■ TASK DESCRIPTION: Give back exactly the lines of the material below that start at the line containing "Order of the" and end at the line containing "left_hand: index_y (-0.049", and no others.

■ THE DATA:
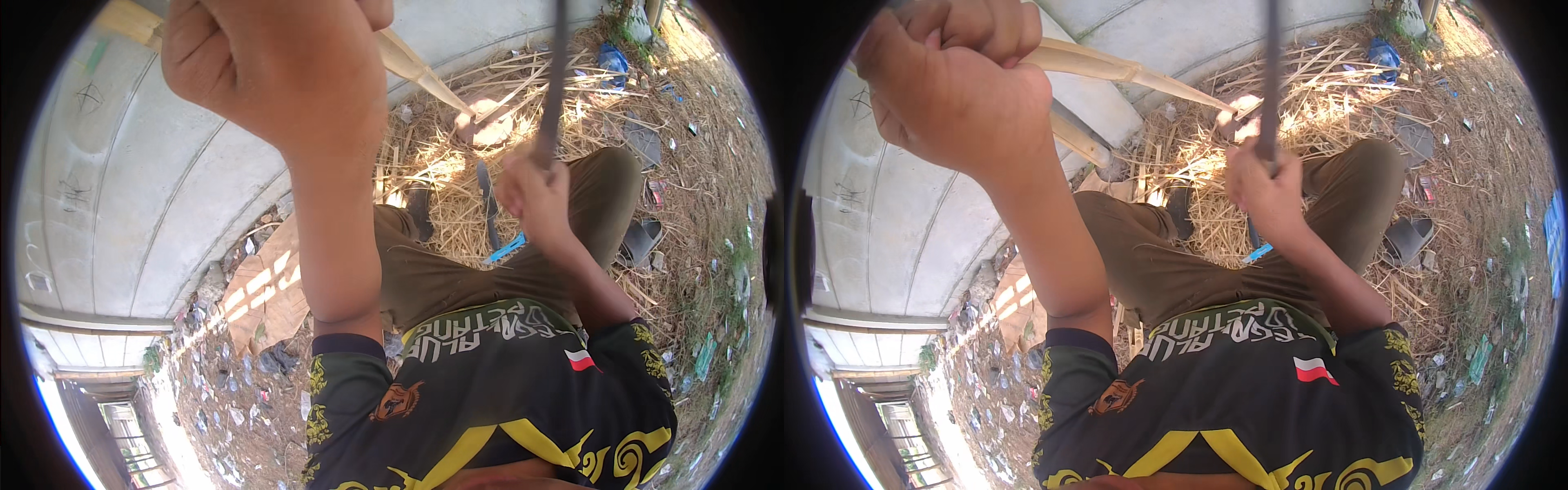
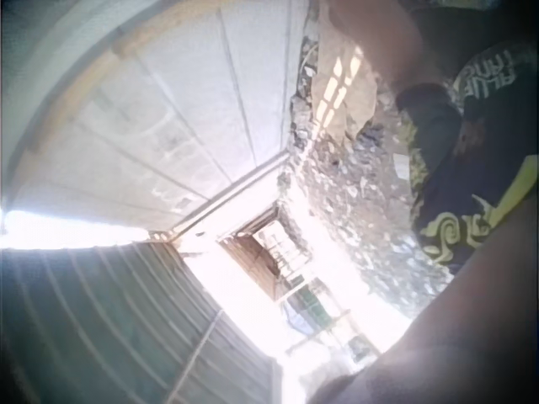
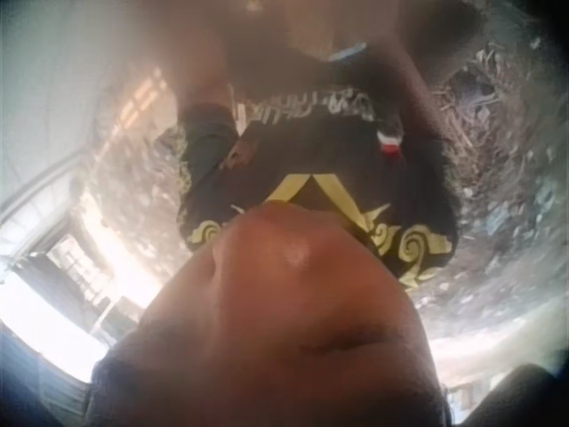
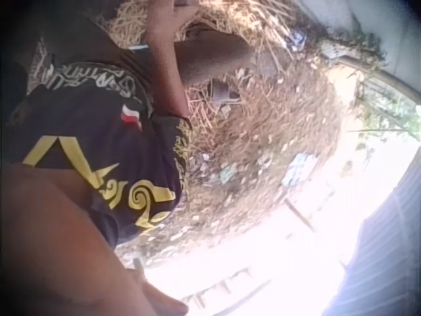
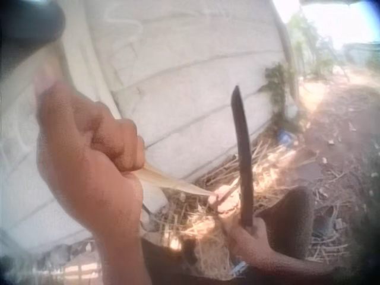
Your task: The person sits on the ground and uses a utility knife to shave thin strips from a bamboo stick. They then switch to a larger machete to continue splitting and shaving the bamboo into thinner pieces.
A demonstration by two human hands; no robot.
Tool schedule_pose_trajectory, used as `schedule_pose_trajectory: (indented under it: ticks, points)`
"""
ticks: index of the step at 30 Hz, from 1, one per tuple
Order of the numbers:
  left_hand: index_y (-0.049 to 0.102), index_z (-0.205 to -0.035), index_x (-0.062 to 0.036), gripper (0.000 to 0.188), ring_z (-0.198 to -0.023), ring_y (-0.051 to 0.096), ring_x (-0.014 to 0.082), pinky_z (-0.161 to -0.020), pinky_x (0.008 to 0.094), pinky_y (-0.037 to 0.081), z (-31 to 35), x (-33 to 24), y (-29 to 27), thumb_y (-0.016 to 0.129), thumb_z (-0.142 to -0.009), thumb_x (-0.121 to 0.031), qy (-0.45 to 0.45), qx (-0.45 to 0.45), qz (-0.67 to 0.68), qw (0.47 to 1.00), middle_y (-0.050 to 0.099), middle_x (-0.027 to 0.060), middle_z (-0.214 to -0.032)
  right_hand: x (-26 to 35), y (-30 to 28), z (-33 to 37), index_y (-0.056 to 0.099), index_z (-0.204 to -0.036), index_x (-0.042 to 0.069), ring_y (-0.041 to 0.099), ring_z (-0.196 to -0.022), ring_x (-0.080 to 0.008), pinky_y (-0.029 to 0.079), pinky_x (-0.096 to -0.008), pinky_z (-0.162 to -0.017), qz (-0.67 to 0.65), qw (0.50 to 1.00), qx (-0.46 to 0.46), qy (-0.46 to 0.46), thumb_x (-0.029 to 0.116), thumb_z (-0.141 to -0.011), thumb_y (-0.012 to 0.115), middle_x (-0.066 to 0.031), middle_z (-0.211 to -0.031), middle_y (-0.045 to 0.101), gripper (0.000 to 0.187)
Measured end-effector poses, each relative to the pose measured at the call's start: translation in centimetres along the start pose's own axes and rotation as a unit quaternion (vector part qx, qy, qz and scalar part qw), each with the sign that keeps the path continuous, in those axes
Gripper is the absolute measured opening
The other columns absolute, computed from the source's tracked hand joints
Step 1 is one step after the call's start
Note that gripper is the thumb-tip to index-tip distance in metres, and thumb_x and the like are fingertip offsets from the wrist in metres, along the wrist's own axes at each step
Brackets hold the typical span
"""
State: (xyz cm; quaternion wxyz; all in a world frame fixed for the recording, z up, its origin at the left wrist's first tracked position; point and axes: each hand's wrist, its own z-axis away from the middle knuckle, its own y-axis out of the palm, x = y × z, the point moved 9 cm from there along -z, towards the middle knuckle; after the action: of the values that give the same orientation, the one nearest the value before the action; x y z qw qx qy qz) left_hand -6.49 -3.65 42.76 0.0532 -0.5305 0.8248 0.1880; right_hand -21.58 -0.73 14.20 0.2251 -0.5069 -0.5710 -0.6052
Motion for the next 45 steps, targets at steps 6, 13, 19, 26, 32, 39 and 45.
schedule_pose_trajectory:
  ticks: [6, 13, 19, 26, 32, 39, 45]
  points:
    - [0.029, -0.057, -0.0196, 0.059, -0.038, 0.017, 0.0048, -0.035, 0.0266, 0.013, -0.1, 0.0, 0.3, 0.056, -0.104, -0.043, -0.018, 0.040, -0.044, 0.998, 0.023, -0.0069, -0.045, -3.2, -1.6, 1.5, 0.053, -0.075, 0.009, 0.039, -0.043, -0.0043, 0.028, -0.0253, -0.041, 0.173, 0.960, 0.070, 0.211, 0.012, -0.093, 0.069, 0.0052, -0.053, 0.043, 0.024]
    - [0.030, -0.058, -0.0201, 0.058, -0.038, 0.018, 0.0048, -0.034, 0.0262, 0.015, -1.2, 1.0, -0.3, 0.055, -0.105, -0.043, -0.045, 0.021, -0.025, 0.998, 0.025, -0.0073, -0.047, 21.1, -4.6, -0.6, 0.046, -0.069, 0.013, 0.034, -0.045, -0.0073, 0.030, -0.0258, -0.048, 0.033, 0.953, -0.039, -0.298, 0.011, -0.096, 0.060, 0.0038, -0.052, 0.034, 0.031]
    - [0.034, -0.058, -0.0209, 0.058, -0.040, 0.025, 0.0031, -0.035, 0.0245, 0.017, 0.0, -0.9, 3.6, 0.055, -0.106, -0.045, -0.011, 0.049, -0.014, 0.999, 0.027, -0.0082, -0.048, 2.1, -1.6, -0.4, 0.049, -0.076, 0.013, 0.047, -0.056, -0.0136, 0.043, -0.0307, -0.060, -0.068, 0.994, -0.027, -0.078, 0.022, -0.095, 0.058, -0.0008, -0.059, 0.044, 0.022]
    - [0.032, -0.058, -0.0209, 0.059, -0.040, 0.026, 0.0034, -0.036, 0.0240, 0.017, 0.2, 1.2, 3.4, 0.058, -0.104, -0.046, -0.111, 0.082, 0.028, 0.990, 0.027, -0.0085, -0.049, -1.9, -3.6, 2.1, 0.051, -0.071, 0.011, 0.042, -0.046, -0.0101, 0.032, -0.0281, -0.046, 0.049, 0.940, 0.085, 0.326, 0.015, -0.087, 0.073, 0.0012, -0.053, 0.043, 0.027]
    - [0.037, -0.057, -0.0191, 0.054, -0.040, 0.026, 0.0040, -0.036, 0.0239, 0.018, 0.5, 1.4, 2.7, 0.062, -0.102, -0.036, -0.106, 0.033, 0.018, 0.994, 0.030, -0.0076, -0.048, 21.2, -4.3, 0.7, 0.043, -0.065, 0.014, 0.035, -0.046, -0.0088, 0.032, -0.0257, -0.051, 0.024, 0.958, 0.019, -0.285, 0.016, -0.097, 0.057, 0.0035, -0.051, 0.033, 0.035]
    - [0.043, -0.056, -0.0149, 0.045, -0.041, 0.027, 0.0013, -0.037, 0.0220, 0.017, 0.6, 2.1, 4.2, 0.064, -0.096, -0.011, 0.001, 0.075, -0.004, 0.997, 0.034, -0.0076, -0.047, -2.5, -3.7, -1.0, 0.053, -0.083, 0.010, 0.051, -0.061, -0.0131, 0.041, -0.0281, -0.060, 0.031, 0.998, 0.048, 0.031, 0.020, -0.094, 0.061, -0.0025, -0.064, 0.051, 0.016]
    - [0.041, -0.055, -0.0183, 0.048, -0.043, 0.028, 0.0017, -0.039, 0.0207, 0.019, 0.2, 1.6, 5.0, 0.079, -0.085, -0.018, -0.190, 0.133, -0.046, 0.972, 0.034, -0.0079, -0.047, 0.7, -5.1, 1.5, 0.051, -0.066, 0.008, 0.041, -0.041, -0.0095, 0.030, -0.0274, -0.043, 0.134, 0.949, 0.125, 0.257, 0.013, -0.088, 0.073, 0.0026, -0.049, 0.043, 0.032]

■ SOLUTION TO THIS PROBLEM:
Order of the numbers:
  left_hand: index_y (-0.049 to 0.102), index_z (-0.205 to -0.035), index_x (-0.062 to 0.036), gripper (0.000 to 0.188), ring_z (-0.198 to -0.023), ring_y (-0.051 to 0.096), ring_x (-0.014 to 0.082), pinky_z (-0.161 to -0.020), pinky_x (0.008 to 0.094), pinky_y (-0.037 to 0.081), z (-31 to 35), x (-33 to 24), y (-29 to 27), thumb_y (-0.016 to 0.129), thumb_z (-0.142 to -0.009), thumb_x (-0.121 to 0.031), qy (-0.45 to 0.45), qx (-0.45 to 0.45), qz (-0.67 to 0.68), qw (0.47 to 1.00), middle_y (-0.050 to 0.099), middle_x (-0.027 to 0.060), middle_z (-0.214 to -0.032)

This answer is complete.